As part of the Wheeler Centre’s Hot Desk Fellowship programme, Mason Wood worked on ‘Beautiful World, Where Are You’ where are you?: a creative nonfiction memoir piece about dating, obsession and Sally Rooney. It searches for meaning and lost books.
The earnestness of online dating bothers you. You roll your eyes when reading bios that say I’m looking for x or y or z. It doesn’t matter if it’s sex or a boyfriend or a My Little Pony cum jar, for some reason, you think it is cringe to be earnest. Mistakenly, you crave irony in all aspects of your life.
You make your profile picture a photo of you wearing a sheer black top with colourful shapes. You think you look sexy. Your housemate who took the photo thinks you look sexy too. Users on the dating app ask you where you got the top. You tell them you can’t remember. You can remember, but you don’t want people to steal your style. You want people to want to have sex with you. No one tries to have sex with you. You think, is this why most people are shirtless in their photos?

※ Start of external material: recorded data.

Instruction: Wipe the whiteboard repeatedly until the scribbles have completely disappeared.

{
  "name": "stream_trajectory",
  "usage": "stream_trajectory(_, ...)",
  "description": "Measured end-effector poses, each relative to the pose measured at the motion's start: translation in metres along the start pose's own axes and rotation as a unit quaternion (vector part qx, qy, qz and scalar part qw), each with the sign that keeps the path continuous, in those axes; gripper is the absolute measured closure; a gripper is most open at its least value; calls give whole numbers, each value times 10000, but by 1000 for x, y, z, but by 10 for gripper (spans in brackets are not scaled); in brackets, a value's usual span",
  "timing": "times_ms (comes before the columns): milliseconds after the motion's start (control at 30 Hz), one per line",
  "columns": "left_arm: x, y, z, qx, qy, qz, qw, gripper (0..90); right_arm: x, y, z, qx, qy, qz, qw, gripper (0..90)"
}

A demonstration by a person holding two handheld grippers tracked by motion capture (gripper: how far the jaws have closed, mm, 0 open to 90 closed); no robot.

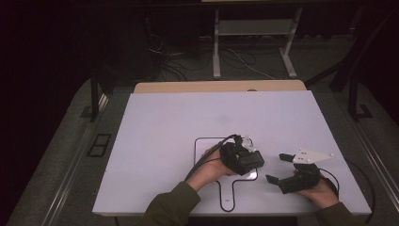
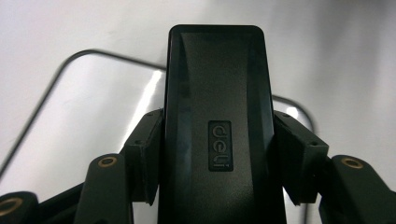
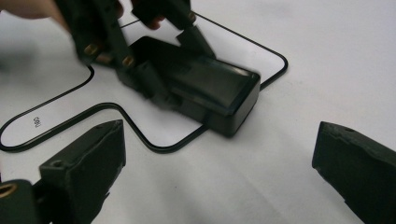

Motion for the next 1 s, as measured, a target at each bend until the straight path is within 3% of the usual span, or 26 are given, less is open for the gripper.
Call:
stream_trajectory(133, 1, 0, 0, -21, -49, 37, 10000, 388, 0, 0, 0, 4, 13, 9, 10000, 18)
stream_trajectory(300, -12, 4, 2, -53, -6, -194, 9998, 388, -1, 0, 0, -4, 23, -5, 10000, 18)
stream_trajectory(433, -23, 9, 6, 9, 159, -357, 9992, 388, -1, 0, 0, -17, 21, -8, 10000, 18)
stream_trajectory(567, -24, 11, 9, 201, 370, -162, 9990, 388, -1, 0, 0, -9, 27, -13, 10000, 18)
stream_trajectory(633, -23, 13, 9, 177, 339, -56, 9993, 388, -1, 0, 0, -2, 28, -15, 10000, 18)
stream_trajectory(700, -21, 14, 9, 370, 451, -24, 9983, 388, 0, 0, 0, 4, 22, -14, 10000, 18)
stream_trajectory(800, -21, 22, 9, 333, 379, 41, 9987, 388, -1, 0, 0, 0, 19, -19, 10000, 18)
stream_trajectory(867, -20, 27, 10, 479, 521, 81, 9975, 388, -1, 0, 0, 0, 18, -18, 10000, 18)
stream_trajectory(1000, -21, 39, 12, 591, 573, 35, 9966, 387, -2, 0, 0, -3, 19, -18, 10000, 18)
Point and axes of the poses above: each handheld gripper's, and its own axes: y roughly backward along the jaws, z roughly out of its underside, x roughly to its right, the point moved 2 cm from there along -y, roughly forward along the jaws, and after that the axes turned 13 degrees about z, right-handed, at the moved point
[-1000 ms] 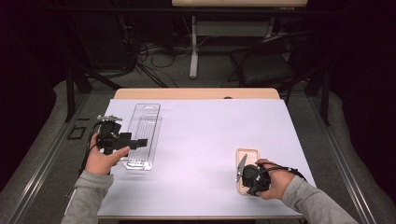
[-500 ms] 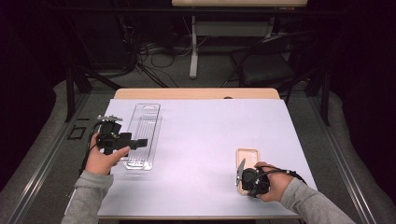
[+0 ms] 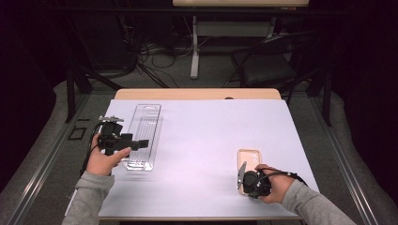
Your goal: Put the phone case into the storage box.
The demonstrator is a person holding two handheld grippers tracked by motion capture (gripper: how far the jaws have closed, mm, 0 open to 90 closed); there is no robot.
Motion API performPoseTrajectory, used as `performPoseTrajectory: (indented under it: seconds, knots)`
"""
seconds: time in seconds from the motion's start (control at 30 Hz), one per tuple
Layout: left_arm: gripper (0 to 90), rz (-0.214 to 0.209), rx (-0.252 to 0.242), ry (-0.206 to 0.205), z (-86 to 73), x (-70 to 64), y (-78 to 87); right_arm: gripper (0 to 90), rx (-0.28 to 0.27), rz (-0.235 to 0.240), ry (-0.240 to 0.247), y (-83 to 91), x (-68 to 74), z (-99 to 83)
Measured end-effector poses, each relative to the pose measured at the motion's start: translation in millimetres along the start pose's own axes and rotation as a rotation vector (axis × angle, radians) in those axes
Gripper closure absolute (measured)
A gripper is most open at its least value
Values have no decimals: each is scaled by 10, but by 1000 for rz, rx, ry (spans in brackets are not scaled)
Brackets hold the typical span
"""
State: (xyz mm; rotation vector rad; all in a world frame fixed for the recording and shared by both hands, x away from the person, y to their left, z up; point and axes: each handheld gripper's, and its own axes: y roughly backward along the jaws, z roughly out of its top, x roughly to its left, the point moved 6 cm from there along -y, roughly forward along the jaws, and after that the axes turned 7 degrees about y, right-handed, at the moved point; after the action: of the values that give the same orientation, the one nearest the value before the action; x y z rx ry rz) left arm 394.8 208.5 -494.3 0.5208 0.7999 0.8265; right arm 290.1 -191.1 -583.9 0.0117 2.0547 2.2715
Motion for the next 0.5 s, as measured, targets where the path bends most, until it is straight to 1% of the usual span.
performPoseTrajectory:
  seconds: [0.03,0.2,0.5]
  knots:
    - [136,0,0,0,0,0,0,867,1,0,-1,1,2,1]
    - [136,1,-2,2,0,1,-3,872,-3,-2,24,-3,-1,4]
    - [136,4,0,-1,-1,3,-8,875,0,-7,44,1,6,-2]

You think about keeping a tally of all the words people use to describe you after sending them photos of yourself. You think about making a word cloud and projecting it across Fed Square. Cute. Handsome. You look sad.
In the app you see a few friends’ profiles in the area. You don’t block them. You think it’s funny. Maybe they block you. Which you also think is funny. It’s weird seeing your friends in sincere sexual contexts. Like on a dance floor where they earnestly grind on someone. You think, can you earnestly grind?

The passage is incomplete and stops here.